Joel Reish of Next Level Research reports that one time, while in the middle of moderating a focus group in a room with no windows, the power went out, plunging the room into utter darkness. He literally could not see his hand in front of his face. Reish told everyone not to panic, but a couple of respondents had their own ideas; one began to cry, and another began to completely freak out.

Reish opened the door but there was no light anywhere. He tried to calm everyone, telling them that someone from the research company surely would be coming in any second. But no one did.

After a minute with no help arriving, Reish called out down the hall. But no one answered.

He told the respondents to sit tight and went to find someone, feeling his way blindly down the halls of a research facility he had never been in before. When he could not find anyone, he tried to make his way back to the focus group room but couldn’t find it. He remembered as a kid reading The Adventures of Tom Sawyer, the part where Tom gets lost in a cave.

After about 15 very long minutes Reish and the respondents were finally rescued, but they were no longer in the mood to talk research anymore that night.

And Reish now travels everywhere with a pocket flashlight in his briefcase.

He also reports that he once conducted a central location test on concepts and packaging in a very large hotel that was packed with about 1,000 guests due to a convention unrelated to the research project. About halfway through the two-hour test, Reish told everyone they could take a quick bathroom break. Since smoking wasn’t allowed in the room where the test was being done, smokers used the bathroom break as their opportunity to puff away.

Reish was waiting for people to trickle back into the room to continue the test when suddenly the fire alarm went off. Reish ran out the door, down the hallway, and there on the floor he found an ashtray with about 10 still-smoldering butts in it. He looked up at the ceiling, and directly overhead was a smoke detector. The smokers had all found each other, crowded around a single ashtray, and created a thick cloud right under the smoke detector.

Meanwhile, the crowded hotel was going nuts. People were evacuating, security guys with walkie-talkies were running around, the front desk was mobbed with confused guests.

Finally, Reish grabbed one walkie-talkie guy and told him that it was a false alarm. The guy looked at Reish very strangely, thinking that either he was joking with him or else he was right about the alarm being false and the only way he would know that is if he was the one who set it off. Reish grabbed the guy by the sleeve and dragged him down the hall to show him the ashtray.

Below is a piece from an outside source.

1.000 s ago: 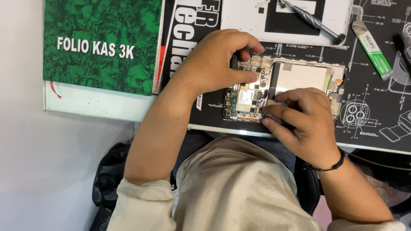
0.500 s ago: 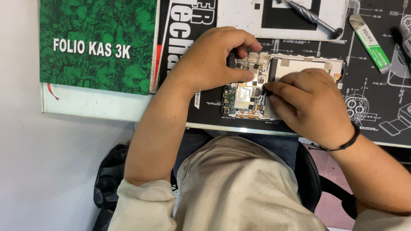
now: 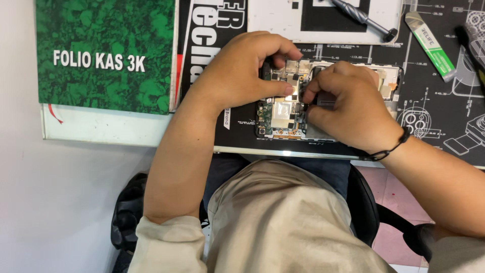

“Look,” Reish said, pointing to the smoldering evidence.

“So?” the guy snapped, getting very testy.

“So look at that,” Reish replied, pointing straight up at the smoke detector. The guy rolled his eyes, mumbled into his walkie-talkie, and the alarm soon went silent.

Reish reports that he was somewhat suspicious of the results respondents provided after the test session resumed.

In another hotel-related event, Ed Sugar reports conducting an on-site study where data was collected on a PDA. The results were tabulated at the end of the day in his hotel room and the printed tabulations were then delivered to the client.

One day, the printer his company was using broke. Sugar’s technician called the concierge and, in a panic and speaking very quickly, told the man, “My printer died. Can you help me?”

The concierge responded, “I’m sorry. I can’t really help you,” and the two of them hung up. A half-hour later, there was a knock on the door. When the technician opened the door, the concierge was standing there with a bouquet of flowers. The technician asked why he was getting flowers.

The concierge replied, “I’m so sorry your partner died.”